И все же чудо свершилось. Как свидетельствует книга регистрации лиц, принимаемых им лично, 3 мая 1937 года он дал аудиенцию Тухачевскому в Кремле. О чем был разговор, неизвестно. Суть состоявшейся беседы не зафиксирована ни в одном документальном источнике. Архивные изыскания пока не дали результатов.

Единственное упоминание об этой встрече удалось найти лишь в справке о проверке обвинений, предъявленных в 1937 году судебными и партийными органами Тухачевскому, Якиру, Уборевичу и другим военным деятелям в измене Родине, терроре и военном заговоре. Эта справка имела гриф «Совершенно секретно» и готовилась в течение трех лет комиссией КПК при ЦК КПСС под руководством Н. Шверника. Итог трехлетней работы был представлен заказчику — Н. С. Хрущеву — 26 июня 1964 года, за четыре месяца до его смещения.
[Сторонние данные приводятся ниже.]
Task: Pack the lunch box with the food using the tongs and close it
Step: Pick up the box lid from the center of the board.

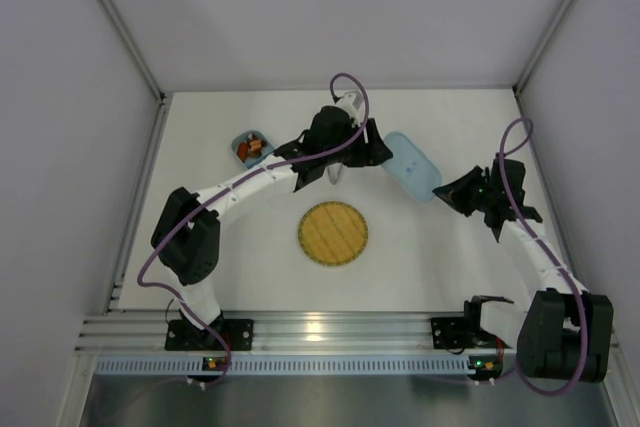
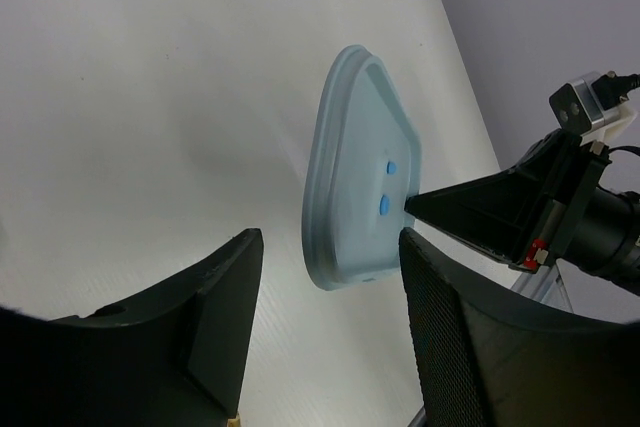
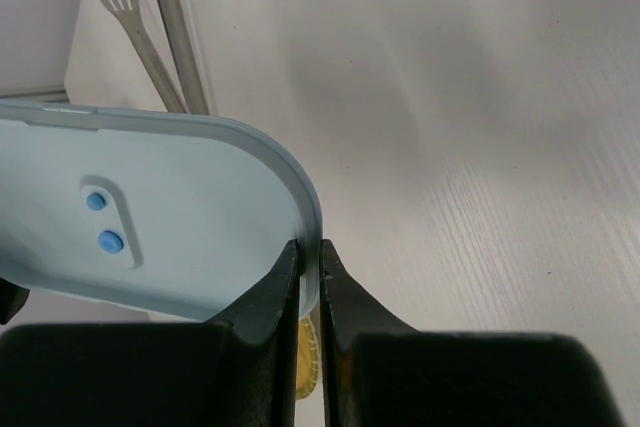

В названном документе имеется ссылка на сообщение старого товарища Тухачевского, бывшего члена ВЦИК Н. Н. Кулябко, который в 1918 году рекомендовал Тухачевского в партию. В июне 1937 года персональное дело Кулябко рассматривалось в партийной организации, где он состоял на учете. Старому партийцу пришлось держать ответ, почему он способствовал проникновению в партию такого чуждого ей человека, как расстрелянный к тому времени Тухачевский.

Так вот, среди объяснений Кулябко есть такой штрих. Когда он узнал из газет о смещении Тухачевского с поста замнаркома обороны и понижении в должности до командующего Приволжским военным округом, то посетил опального маршала на его квартире. Тухачевский сказал Кулябко, что причиной его перевода в Куйбышев, как сообщили ему в Кремле, является то обстоятельство, что его знакомая Кузьмина и бывший порученец оказались шпионами и арестованы.

В справке Шверника содержится еще одна любопытная деталь. Касаясь обстоятельств отмены поездки Тухачевского в Лондон на коронацию Георга VI, комиссия докладывала Хрущеву: никаких материалов о готовившемся в Англии террористическом акте в отношении Тухачевского в КГБ СССР не имеется. Следовательно, утверждал Шверник, спецсообщение Ежова от 21 апреля 1937 года является сфальсифицированным. Тухачевского не выпустили за границу совсем по другим причинам — его подозревали в организации военного заговора против Сталина.

С тяжелым грузом на душе, обуреваемый самыми мрачными предчувствиями, маршал отбыл в Куйбышев.